Haemoglobin expression in in vivo murine preimplantation embryos suggests a role in oxygen-regulated gene expression
M. Lim A B , H. M. Brown C , K. L. Kind A D , J. Breen A C E , M. R. Anastasi A , L. J. Ritter F , E. K. Tregoweth G , D. T. Dinh A , J. G. Thompson A B and K. R. Dunning A B HA Robinson Research Institute, Adelaide Medical School, University of Adelaide, SA 5005, Australia.
B Australian Research Council Centre of Excellence for Nanoscale BioPhotonics, University of Adelaide, Adelaide, SA 5005, Australia.
C South Australian Health and Medical Research Institute, Adelaide, SA 5000, Australia.
D School of Animal and Veterinary Sciences, University of Adelaide, Adelaide, SA 5005, Australia.
E Bioinformatics Hub, University of Adelaide, Adelaide, SA 5005, Australia.
F Adelaide Medical School, University of Adelaide, Adelaide, SA 5005, Australia.
G Sansom Institute for Health Research, University of South Australia, Adelaide, SA 5005, Australia.

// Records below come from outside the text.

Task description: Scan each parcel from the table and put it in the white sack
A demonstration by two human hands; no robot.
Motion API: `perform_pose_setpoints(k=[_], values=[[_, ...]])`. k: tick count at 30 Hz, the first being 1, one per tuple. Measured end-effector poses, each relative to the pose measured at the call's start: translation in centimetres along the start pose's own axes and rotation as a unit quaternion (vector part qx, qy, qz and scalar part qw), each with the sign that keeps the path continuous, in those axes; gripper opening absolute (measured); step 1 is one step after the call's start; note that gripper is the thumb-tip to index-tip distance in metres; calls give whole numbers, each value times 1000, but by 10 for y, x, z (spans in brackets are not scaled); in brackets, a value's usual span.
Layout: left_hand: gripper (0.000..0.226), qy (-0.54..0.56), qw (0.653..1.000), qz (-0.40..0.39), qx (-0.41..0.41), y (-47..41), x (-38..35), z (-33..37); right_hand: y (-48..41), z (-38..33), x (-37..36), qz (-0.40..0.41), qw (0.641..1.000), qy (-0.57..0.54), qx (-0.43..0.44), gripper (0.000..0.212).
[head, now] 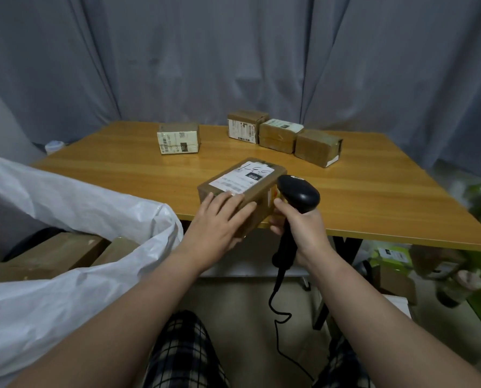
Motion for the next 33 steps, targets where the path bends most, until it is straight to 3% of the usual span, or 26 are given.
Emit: perform_pose_setpoints(k=[2,4,6,9,11,12,15,20,22,24,28,31,33], values=[[69,48,998,-15,32,-3,1,0,1,3,-2,-4,1000,-4,-8,29],[66,157,972,-18,174,-10,8,-16,1,5,-4,-8,1000,-2,-11,33],[66,202,921,2,333,-12,10,-43,0,4,-5,-10,1000,11,-4,36],[89,264,794,-71,543,2,-11,-79,-1,3,-8,-18,1000,23,5,38],[98,365,707,-122,593,10,-30,-76,-7,-7,-9,-14,999,37,34,35],[97,396,691,-133,590,10,-35,-72,-12,-15,-9,-7,997,53,57,34],[74,419,710,-135,549,2,-35,-74,-32,-44,-5,15,989,109,97,39],[44,259,830,-140,474,-22,-21,-89,-41,-53,-6,-57,969,229,71,34],[44,259,824,-101,494,-23,-22,-91,-36,-49,-5,-61,962,251,83,27],[52,319,774,-62,544,-13,-28,-89,-33,-47,-3,-52,957,267,100,22],[83,388,630,12,673,26,-43,-71,-26,-44,-7,-62,947,297,107,14],[97,443,528,44,723,38,-52,-65,-15,-37,-18,-99,931,334,111,10],[104,454,456,61,763,45,-53,-69,-12,-35,-23,-109,939,308,109,11]])
Point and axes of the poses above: each hand's wrist, its own y-axis away from the middle knuckle, its own x-axis out of the back of the hand, z = x × y, the point moved 8 cm from there along -y, towards the middle knuckle, and after that the axes turned 10 degrees about z, right-handed, at the moved point
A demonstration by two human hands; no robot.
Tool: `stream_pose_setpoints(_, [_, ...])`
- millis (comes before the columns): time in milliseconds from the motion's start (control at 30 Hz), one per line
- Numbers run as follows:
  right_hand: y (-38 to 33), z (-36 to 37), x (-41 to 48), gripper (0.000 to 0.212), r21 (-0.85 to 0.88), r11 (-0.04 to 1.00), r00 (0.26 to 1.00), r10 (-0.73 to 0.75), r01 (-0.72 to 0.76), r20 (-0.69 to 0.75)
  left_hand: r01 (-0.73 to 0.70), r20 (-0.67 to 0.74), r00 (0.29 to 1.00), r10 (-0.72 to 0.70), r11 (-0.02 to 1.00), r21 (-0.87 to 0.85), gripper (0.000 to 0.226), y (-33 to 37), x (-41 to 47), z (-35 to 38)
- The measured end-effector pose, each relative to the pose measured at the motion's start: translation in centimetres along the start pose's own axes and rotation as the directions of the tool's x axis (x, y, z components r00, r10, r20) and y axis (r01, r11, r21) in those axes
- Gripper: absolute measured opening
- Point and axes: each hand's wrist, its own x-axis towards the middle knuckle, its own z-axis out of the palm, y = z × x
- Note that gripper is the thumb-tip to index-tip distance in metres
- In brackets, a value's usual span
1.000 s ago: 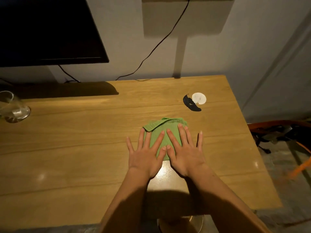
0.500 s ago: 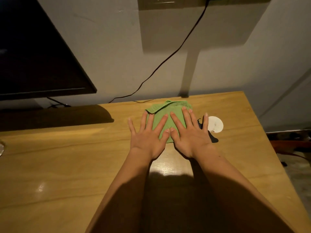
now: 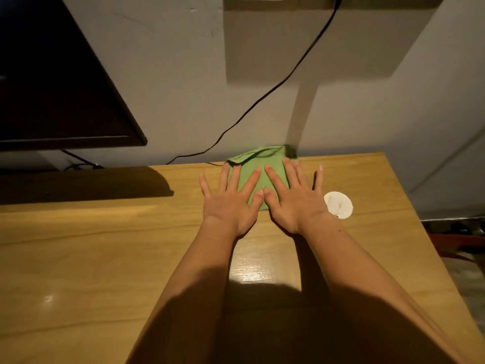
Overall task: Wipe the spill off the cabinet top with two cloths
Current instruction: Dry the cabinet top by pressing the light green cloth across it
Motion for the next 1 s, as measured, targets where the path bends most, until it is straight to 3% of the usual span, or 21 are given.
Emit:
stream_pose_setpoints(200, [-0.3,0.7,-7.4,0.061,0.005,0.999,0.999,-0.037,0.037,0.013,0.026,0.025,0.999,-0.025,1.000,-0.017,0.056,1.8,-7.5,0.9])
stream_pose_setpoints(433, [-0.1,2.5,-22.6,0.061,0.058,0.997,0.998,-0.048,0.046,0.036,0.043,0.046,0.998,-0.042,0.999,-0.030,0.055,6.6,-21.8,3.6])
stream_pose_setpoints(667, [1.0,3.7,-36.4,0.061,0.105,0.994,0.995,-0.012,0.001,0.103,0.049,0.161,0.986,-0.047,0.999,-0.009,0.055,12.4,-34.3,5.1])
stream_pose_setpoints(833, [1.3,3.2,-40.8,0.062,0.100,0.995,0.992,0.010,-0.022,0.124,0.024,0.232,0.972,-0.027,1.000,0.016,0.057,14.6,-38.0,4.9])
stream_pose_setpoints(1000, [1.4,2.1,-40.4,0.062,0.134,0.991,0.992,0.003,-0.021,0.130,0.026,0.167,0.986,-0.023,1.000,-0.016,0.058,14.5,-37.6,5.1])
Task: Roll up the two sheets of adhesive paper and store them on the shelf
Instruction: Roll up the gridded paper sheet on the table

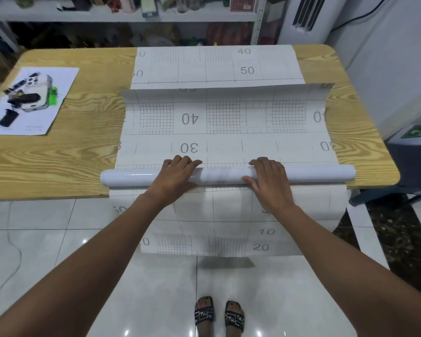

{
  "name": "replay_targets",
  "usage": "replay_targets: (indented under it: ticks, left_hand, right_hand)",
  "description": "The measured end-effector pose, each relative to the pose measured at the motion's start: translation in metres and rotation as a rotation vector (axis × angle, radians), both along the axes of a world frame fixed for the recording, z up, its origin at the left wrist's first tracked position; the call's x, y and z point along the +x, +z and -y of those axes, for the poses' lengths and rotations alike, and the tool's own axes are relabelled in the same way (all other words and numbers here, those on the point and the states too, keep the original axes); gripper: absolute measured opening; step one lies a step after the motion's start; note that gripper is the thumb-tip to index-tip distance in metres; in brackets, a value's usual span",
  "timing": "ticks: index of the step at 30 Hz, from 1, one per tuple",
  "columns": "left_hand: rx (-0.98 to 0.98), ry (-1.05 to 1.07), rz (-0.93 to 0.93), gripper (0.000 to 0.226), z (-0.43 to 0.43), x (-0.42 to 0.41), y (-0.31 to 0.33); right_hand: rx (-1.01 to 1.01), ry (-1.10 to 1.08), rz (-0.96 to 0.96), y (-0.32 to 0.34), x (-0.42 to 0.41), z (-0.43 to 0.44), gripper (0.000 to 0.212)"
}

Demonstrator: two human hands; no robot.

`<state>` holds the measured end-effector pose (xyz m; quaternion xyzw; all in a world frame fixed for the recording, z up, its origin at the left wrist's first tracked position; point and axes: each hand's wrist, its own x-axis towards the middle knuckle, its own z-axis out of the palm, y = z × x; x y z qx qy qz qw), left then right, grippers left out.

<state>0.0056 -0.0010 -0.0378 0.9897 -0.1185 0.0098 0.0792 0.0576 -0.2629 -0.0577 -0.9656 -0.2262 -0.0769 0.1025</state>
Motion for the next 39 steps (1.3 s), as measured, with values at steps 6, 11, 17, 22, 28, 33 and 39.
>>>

H Corresponding author. Email: kylie.dunning@adelaide.edu.au
Reproduction, Fertility and Development 31(4) 724-734 https://doi.org/10.1071/RD17321
Submitted: 7 August 2017 Accepted: 24 October 2018 Published: 28 November 2018
Abstract
Haemoglobin expression is not restricted to erythroid cells. We investigated the gene expression of the haemoglobin subunits haemoglobin, alpha adult chain 1 (Hba-a1) and haemoglobin, beta (Hbb), 2,3-bisphosphoglycerate mutase (Bpgm) and the oxygen-regulated genes BCL2/adenovirus E1B interacting protein 3 (Bnip3), solute carrier family 2 (facilitated glucose transporter), member 1 (Slc2a1) and N-myc downstream regulated gene 1 (Ndrg1) in the murine preimplantation embryo, comparing in vivo to in vitro gene expression. Relatively high levels of Hba-a1 and Hbb were expressed in vivo from the 2-cell to blastocyst stage; in contrast, little or no expression occurred in vitro. We hypothesised that the presence of haemoglobin in vivo creates a low oxygen environment to induce oxygen-regulated gene expression, supported by high expression of Slc2a1 and Ndrg1 in in vivo relative to in vitro embryos. In addition, analysis of an in vitro-derived human embryo gene expression public dataset revealed low expression of haemoglobin subunit alpha (HBA) and HBB, and high expression of BPGM. To explore whether there was a developmental stage-specific effect of haemoglobin, we added exogenous haemoglobin either up to the 4-cell stage or throughout development to the blastocyst stage, but observed no difference in blastocyst rate or the inner cell mass to trophectoderm cell ratio. We conclude that haemoglobin in the in vivo preimplantation embryo raises an interesting premise of potential mechanisms for oxygen regulation, which may influence oxygen-regulated gene expression.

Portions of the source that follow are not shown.